(Saved entries)
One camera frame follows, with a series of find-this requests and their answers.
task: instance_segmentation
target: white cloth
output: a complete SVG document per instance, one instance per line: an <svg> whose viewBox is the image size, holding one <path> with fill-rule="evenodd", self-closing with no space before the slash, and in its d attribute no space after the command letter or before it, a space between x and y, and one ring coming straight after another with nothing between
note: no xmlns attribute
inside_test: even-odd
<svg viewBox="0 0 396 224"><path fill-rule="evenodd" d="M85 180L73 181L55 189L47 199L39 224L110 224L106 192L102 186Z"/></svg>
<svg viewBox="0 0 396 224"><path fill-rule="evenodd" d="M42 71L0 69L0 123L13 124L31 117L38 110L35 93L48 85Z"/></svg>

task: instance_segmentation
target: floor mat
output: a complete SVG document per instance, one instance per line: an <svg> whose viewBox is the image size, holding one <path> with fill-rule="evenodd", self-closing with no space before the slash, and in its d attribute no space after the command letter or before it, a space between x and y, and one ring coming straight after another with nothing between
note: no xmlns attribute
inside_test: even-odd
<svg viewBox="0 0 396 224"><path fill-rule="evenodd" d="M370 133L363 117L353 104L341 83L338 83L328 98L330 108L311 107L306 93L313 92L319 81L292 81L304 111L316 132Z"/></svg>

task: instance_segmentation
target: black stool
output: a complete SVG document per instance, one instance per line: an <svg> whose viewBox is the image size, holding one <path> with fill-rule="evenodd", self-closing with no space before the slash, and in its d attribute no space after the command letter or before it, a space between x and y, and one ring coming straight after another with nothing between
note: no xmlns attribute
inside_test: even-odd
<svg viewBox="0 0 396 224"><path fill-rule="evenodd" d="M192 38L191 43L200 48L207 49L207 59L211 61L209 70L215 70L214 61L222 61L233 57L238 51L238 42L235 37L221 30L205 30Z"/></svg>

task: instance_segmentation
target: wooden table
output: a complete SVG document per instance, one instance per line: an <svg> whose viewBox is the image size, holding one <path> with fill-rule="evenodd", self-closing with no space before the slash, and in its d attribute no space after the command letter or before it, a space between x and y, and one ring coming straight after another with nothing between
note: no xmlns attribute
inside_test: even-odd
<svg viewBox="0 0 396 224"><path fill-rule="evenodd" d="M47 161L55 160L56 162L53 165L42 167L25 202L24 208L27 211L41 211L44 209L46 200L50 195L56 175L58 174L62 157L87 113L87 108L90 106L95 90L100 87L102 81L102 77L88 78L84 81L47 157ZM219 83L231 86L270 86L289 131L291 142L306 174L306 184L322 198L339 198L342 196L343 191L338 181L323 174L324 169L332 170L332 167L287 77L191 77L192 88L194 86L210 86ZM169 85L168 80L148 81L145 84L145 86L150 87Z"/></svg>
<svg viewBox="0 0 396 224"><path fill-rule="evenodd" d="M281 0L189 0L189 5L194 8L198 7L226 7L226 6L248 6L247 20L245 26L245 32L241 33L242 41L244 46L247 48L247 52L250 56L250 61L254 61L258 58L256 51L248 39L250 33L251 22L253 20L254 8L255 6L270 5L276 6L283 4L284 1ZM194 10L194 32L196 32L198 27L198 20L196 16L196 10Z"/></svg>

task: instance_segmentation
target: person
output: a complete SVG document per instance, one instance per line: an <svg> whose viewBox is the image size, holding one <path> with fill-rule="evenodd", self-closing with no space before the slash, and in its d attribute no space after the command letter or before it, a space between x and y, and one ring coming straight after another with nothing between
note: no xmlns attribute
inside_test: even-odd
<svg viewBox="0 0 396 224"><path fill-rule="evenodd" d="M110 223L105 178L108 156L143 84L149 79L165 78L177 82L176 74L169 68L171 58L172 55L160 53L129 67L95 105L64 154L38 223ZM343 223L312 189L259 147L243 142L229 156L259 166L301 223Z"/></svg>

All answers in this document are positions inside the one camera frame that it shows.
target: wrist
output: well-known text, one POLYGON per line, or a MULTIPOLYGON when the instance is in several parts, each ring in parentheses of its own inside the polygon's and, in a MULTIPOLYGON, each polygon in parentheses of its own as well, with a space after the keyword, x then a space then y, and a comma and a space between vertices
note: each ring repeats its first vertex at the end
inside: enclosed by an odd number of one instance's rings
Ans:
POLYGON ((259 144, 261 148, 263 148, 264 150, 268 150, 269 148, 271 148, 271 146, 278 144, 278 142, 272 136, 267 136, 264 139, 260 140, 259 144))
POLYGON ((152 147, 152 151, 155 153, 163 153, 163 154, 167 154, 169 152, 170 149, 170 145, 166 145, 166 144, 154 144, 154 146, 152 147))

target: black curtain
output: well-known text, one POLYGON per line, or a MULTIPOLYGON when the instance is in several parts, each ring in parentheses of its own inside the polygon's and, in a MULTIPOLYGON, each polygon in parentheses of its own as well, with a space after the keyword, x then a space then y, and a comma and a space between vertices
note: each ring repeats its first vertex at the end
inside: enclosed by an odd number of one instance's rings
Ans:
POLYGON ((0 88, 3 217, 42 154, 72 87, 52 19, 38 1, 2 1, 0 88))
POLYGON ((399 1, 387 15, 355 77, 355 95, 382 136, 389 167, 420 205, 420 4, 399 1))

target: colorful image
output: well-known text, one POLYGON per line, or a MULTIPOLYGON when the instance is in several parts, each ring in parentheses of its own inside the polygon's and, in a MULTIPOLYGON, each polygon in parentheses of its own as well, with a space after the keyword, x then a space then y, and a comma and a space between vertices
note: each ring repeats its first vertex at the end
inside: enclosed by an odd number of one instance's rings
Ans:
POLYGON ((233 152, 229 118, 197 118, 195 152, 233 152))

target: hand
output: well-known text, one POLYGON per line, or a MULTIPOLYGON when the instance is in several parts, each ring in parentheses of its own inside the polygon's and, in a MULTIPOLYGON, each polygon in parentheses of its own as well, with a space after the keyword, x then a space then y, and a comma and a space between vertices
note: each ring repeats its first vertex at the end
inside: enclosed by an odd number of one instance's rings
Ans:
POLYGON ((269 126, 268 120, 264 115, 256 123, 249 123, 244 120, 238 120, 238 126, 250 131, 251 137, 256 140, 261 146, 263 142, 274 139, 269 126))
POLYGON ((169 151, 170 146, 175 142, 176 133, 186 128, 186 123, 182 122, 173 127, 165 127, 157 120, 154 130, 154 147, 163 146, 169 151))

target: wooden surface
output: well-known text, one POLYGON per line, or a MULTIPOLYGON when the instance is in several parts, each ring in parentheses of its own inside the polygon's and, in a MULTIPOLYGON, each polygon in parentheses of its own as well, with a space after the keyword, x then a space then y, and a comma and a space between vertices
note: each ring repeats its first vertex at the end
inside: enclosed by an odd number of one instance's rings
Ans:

Problem details
Please output the complete data exactly.

Exercise output
One camera frame follows, with a series of find-this requests and their answers.
task: instance_segmentation
target: white cloth
output: a complete SVG document per instance, one instance per line: an <svg> whose viewBox is the image size, holding one <path> with fill-rule="evenodd", self-closing with no space before the slash, and in its d attribute no space after the command letter or before it, a space between x and y, and one ring coming straight after another with nothing between
note: no xmlns attribute
inside_test: even-odd
<svg viewBox="0 0 396 224"><path fill-rule="evenodd" d="M85 180L73 181L55 189L47 199L39 224L110 224L106 192L102 186Z"/></svg>
<svg viewBox="0 0 396 224"><path fill-rule="evenodd" d="M42 71L0 69L0 123L13 124L31 117L38 110L35 93L48 85Z"/></svg>

task: instance_segmentation
target: floor mat
output: a complete SVG document per instance, one instance per line: an <svg> whose viewBox is the image size, holding one <path> with fill-rule="evenodd", self-closing with no space before the slash, and in its d attribute no space after the command letter or before it, a space between x and y, and one ring coming straight after another with nothing between
note: no xmlns attribute
inside_test: even-odd
<svg viewBox="0 0 396 224"><path fill-rule="evenodd" d="M370 133L363 117L353 104L341 83L338 83L328 98L330 108L311 107L306 93L313 92L319 81L292 81L304 111L316 132Z"/></svg>

task: instance_segmentation
target: black stool
output: a complete SVG document per instance, one instance per line: an <svg> whose viewBox is the image size, holding one <path> with fill-rule="evenodd", self-closing with no space before the slash, and in its d attribute no space after the command letter or before it, a space between x and y, and one ring coming straight after another with nothing between
note: no xmlns attribute
inside_test: even-odd
<svg viewBox="0 0 396 224"><path fill-rule="evenodd" d="M192 38L191 43L200 48L207 49L207 59L211 61L209 70L215 70L214 61L222 61L233 57L238 51L238 42L235 37L221 30L205 30Z"/></svg>

task: instance_segmentation
target: wooden table
output: a complete SVG document per instance, one instance per line: an <svg> whose viewBox is the image size, holding one <path> with fill-rule="evenodd", self-closing with no space before the slash, and in its d attribute no space after the command letter or before it, a space between x and y, and one ring coming straight after another with nothing between
note: no xmlns attribute
inside_test: even-odd
<svg viewBox="0 0 396 224"><path fill-rule="evenodd" d="M47 161L55 160L56 162L53 165L42 167L25 202L24 208L27 211L41 211L44 209L46 200L50 195L56 175L58 174L62 157L87 113L87 108L90 106L95 90L100 87L102 81L102 77L88 78L84 81L47 157ZM219 83L231 86L270 86L289 131L291 142L306 174L306 184L322 198L339 198L342 196L343 191L338 181L323 174L324 169L332 170L332 167L287 77L191 77L192 88L194 86L210 86ZM169 85L168 80L148 81L145 84L145 86L150 87Z"/></svg>
<svg viewBox="0 0 396 224"><path fill-rule="evenodd" d="M281 0L189 0L189 5L194 8L198 7L226 7L226 6L248 6L247 20L245 26L245 32L241 33L242 41L244 46L247 48L247 52L250 56L250 61L254 61L258 58L256 51L248 39L250 33L251 22L253 20L254 8L255 6L270 5L276 6L283 4L284 1ZM194 10L194 32L196 32L198 27L198 20L196 16L196 10Z"/></svg>

task: instance_segmentation
target: person
output: a complete SVG document per instance, one instance per line: an <svg> whose viewBox is the image size, holding one <path> with fill-rule="evenodd", self-closing with no space before the slash, and in its d attribute no space after the command letter or before it, a space between x and y, and one ring coming straight after another with nothing between
note: no xmlns attribute
inside_test: even-odd
<svg viewBox="0 0 396 224"><path fill-rule="evenodd" d="M110 223L105 178L108 156L143 84L149 79L165 78L177 82L176 74L169 68L171 58L172 55L160 53L129 67L95 105L64 154L38 223ZM343 223L312 189L259 147L243 142L229 156L259 166L301 223Z"/></svg>

All answers in this document are positions inside the one camera frame that it shows.
target: wrist
output: well-known text, one POLYGON per line, or a MULTIPOLYGON when the instance is in several parts, each ring in parentheses of its own inside the polygon's and, in a MULTIPOLYGON, each polygon in parentheses of its own as well, with a space after the keyword, x then a space then y, and a comma and a space between vertices
note: each ring repeats its first vertex at the end
inside: enclosed by an odd number of one instance's rings
Ans:
POLYGON ((259 144, 261 148, 263 148, 264 150, 268 150, 269 148, 271 148, 271 146, 278 144, 278 142, 272 136, 267 136, 264 139, 260 140, 259 144))
POLYGON ((152 147, 152 151, 155 153, 163 153, 163 154, 167 154, 169 152, 170 149, 170 145, 166 145, 166 144, 154 144, 154 146, 152 147))

target: black curtain
output: well-known text, one POLYGON per line, or a MULTIPOLYGON when the instance is in several parts, each ring in parentheses of its own inside the polygon's and, in a MULTIPOLYGON, each polygon in parentheses of its own as well, with a space after the keyword, x then a space then y, and a comma and a space between vertices
note: each ring repeats its first vertex at the end
inside: enclosed by an odd number of one instance's rings
Ans:
POLYGON ((0 88, 3 217, 42 154, 72 87, 52 19, 38 1, 2 1, 0 88))
POLYGON ((399 1, 387 15, 355 77, 355 95, 382 136, 389 167, 420 205, 420 4, 399 1))

target: colorful image
output: well-known text, one POLYGON per line, or a MULTIPOLYGON when the instance is in several parts, each ring in parentheses of its own inside the polygon's and, in a MULTIPOLYGON, each polygon in parentheses of its own as well, with a space after the keyword, x then a space then y, and a comma and a space between vertices
note: each ring repeats its first vertex at the end
inside: enclosed by an odd number of one instance's rings
Ans:
POLYGON ((233 152, 229 118, 197 118, 195 152, 233 152))

target: hand
output: well-known text, one POLYGON per line, or a MULTIPOLYGON when the instance is in several parts, each ring in parentheses of its own inside the polygon's and, in a MULTIPOLYGON, each polygon in parentheses of its own as well, with a space after the keyword, x then a space then y, and a comma and a space between vertices
note: each ring repeats its first vertex at the end
inside: enclosed by an odd number of one instance's rings
Ans:
POLYGON ((269 126, 268 120, 264 115, 256 123, 249 123, 244 120, 238 120, 238 126, 250 131, 251 137, 256 140, 261 146, 263 142, 274 139, 269 126))
POLYGON ((169 151, 170 146, 175 142, 176 133, 186 128, 186 123, 182 122, 173 127, 165 127, 157 120, 154 130, 154 147, 163 146, 169 151))

target: wooden surface
output: well-known text, one POLYGON per line, or a MULTIPOLYGON when the instance is in several parts, each ring in parentheses of its own inside the polygon's and, in a MULTIPOLYGON, each polygon in parentheses of its own as well, with a space after the keyword, x then a space then y, and a comma and a space between vertices
note: each ring repeats its first vertex at the end
inside: enclosed by an odd number of one instance's rings
Ans:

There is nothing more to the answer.